The young girl continued to converse with him in friendly frankness, showing neither ardour nor shyness. As for love--it was evidently further from her mind than even death and dissolution.
When one of the sheets became intractable Jocelyn said, 'Do you hold it down, and I'll put the popples.'
She acquiesced, and in placing a pebble his hand touched hers.
It was a young hand, rather long and thin, a little damp and coddled from her slopping. In setting down the last stone he laid it, by a pure accident, rather heavily on her fingers.
'I am very, very sorry!' Jocelyn exclaimed. 'O, I have bruised the skin, Avice!' He seized her fingers to examine the damage done.
'No, sir, you haven't!' she cried luminously, allowing him to retain her hand without the least objection. 'Why-- that's where I scratched it this morning with a pin. You didn't hurt me a bit with the popple- stone!'
Although her gown was purple, there was a little black crape bow upon each arm. He knew what it meant, and it saddened him. 'Do you ever visit your mother's grave?' he asked.
'Yes, sir, sometimes. I am going there tonight to water the daisies.'
She had now finished here, and they parted. That evening, when the sky was red, he emerged by the garden- door and passed her house. The blinds were not down, and he could see her sewing within. While he paused she sprang up as if she had forgotten the hour, and tossed on her hat. Jocelyn strode ahead and round the corner, and was halfway up the straggling street before he discerned her little figure behind him.

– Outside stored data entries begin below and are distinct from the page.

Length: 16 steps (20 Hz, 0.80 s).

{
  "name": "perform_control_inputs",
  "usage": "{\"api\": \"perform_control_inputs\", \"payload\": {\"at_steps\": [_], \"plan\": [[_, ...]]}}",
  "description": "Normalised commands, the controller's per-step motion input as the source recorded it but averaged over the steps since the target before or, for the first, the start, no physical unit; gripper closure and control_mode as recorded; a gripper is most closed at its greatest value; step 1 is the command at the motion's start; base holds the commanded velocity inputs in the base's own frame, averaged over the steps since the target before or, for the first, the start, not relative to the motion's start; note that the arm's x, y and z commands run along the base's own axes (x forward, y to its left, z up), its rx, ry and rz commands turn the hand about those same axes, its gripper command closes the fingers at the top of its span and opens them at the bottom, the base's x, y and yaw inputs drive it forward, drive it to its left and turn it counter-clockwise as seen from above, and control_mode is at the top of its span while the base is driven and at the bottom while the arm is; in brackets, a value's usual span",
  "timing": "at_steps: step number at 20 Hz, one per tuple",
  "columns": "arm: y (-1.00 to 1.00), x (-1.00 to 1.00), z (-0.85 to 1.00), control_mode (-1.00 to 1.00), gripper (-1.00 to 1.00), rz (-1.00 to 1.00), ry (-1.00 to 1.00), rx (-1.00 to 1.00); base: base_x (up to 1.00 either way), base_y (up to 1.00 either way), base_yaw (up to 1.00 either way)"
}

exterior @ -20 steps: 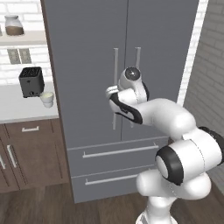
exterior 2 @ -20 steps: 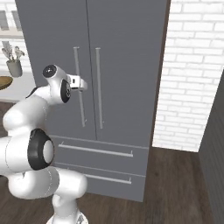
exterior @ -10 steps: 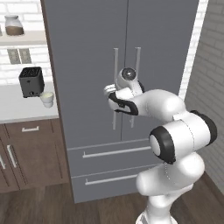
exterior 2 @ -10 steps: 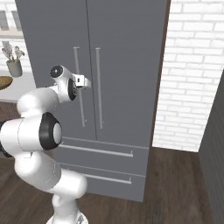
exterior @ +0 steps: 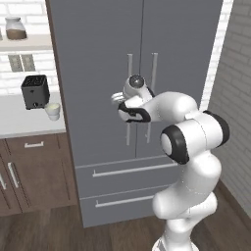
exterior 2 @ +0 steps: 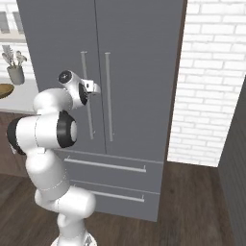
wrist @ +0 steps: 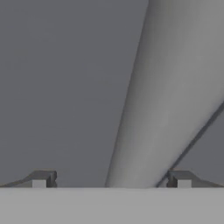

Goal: Grab a lemon wedge from the fridge and one ice cube from the ice bowl, and put them in the glass of lemonade.

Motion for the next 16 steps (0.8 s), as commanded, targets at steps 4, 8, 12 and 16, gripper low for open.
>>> {"api": "perform_control_inputs", "payload": {"at_steps": [4,8,12,16], "plan": [[0.00,0.33,-0.11,-1.00,1.00,0.00,0.00,0.00,0.00,0.00,0.00],[0.00,0.00,0.00,-1.00,1.00,0.00,0.00,0.00,0.00,0.00,0.00],[0.00,0.00,0.00,-1.00,1.00,0.00,0.00,0.00,0.00,0.00,0.00],[0.01,-0.35,0.01,-1.00,1.00,0.00,-0.12,0.00,0.00,0.00,0.00]]}}
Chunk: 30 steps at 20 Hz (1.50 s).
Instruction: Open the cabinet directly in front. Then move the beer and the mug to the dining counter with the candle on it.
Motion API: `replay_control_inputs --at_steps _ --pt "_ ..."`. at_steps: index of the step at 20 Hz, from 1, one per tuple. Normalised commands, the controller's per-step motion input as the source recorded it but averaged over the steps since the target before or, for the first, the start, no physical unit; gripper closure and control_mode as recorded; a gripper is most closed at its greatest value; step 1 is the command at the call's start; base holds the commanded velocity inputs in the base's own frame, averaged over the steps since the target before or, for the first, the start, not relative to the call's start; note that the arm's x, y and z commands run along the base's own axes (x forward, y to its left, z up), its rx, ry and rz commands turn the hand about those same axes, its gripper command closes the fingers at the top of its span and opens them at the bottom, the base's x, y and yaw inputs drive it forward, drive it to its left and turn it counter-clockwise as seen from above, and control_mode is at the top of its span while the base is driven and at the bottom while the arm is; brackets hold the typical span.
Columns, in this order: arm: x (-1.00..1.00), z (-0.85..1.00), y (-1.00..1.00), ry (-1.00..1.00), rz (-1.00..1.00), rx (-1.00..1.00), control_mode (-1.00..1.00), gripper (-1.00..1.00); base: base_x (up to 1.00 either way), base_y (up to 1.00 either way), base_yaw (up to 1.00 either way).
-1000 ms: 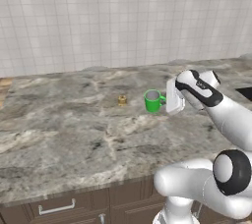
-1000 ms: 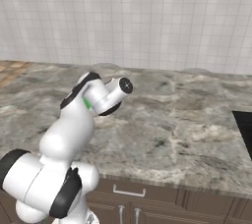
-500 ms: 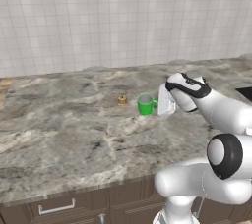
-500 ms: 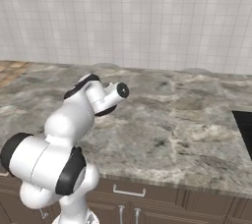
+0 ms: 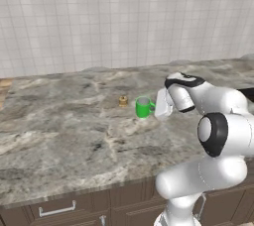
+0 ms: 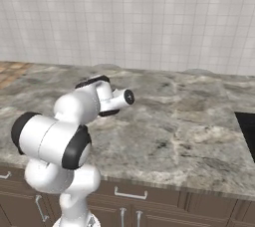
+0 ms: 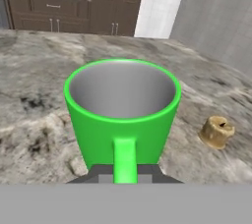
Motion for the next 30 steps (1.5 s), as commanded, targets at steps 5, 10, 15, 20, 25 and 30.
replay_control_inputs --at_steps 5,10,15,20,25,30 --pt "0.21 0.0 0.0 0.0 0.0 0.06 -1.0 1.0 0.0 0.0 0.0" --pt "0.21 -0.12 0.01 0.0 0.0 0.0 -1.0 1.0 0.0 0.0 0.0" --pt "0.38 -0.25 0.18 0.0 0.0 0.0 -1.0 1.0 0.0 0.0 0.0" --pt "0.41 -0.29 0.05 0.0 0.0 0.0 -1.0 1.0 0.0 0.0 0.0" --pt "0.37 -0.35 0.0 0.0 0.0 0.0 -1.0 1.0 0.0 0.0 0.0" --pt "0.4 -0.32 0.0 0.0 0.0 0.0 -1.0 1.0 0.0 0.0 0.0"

He hastened past the lads and young women with clinking buckets who were drawing water from the fountains by the wayside, and took the direction of the church. With the disappearance of the sun the lighthouse had again set up its flame against the sky, the dark church rising in the foreground. Here he allowed her to overtake him.
'You loved your mother much?' said Jocelyn.
'I did, sir; of course I did,' said the girl, who tripped so lightly that it seemed he might have carried her on his hand.
Pierston wished to say, 'So did I,' but did not like to disclose events which she, apparently, never guessed. Avice fell into thought, and continued--
'Mother had a very sad life for some time when she was about as old as I. I should not like mine to be as hers. Her young man proved false to her because she wouldn't agree to meet him one night, and it grieved mother almost all her life. I wouldn't ha' fretted about him, if I'd been she. She would never name his name, but I know he was a wicked, cruel man; and I hate to think of him.'
After this he could not go into the churchyard with her, and walked onward alone to the south of the isle. He was wretched for hours. Yet he would not have stood where he did stand in the ranks of an imaginative profession if he had not been at the mercy of every haunting of the fancy that can beset man. It was in his weaknesses as a citizen and a national-unit that his strength lay as an artist, and he felt it childish to complain of susceptibilities not only innate but cultivated.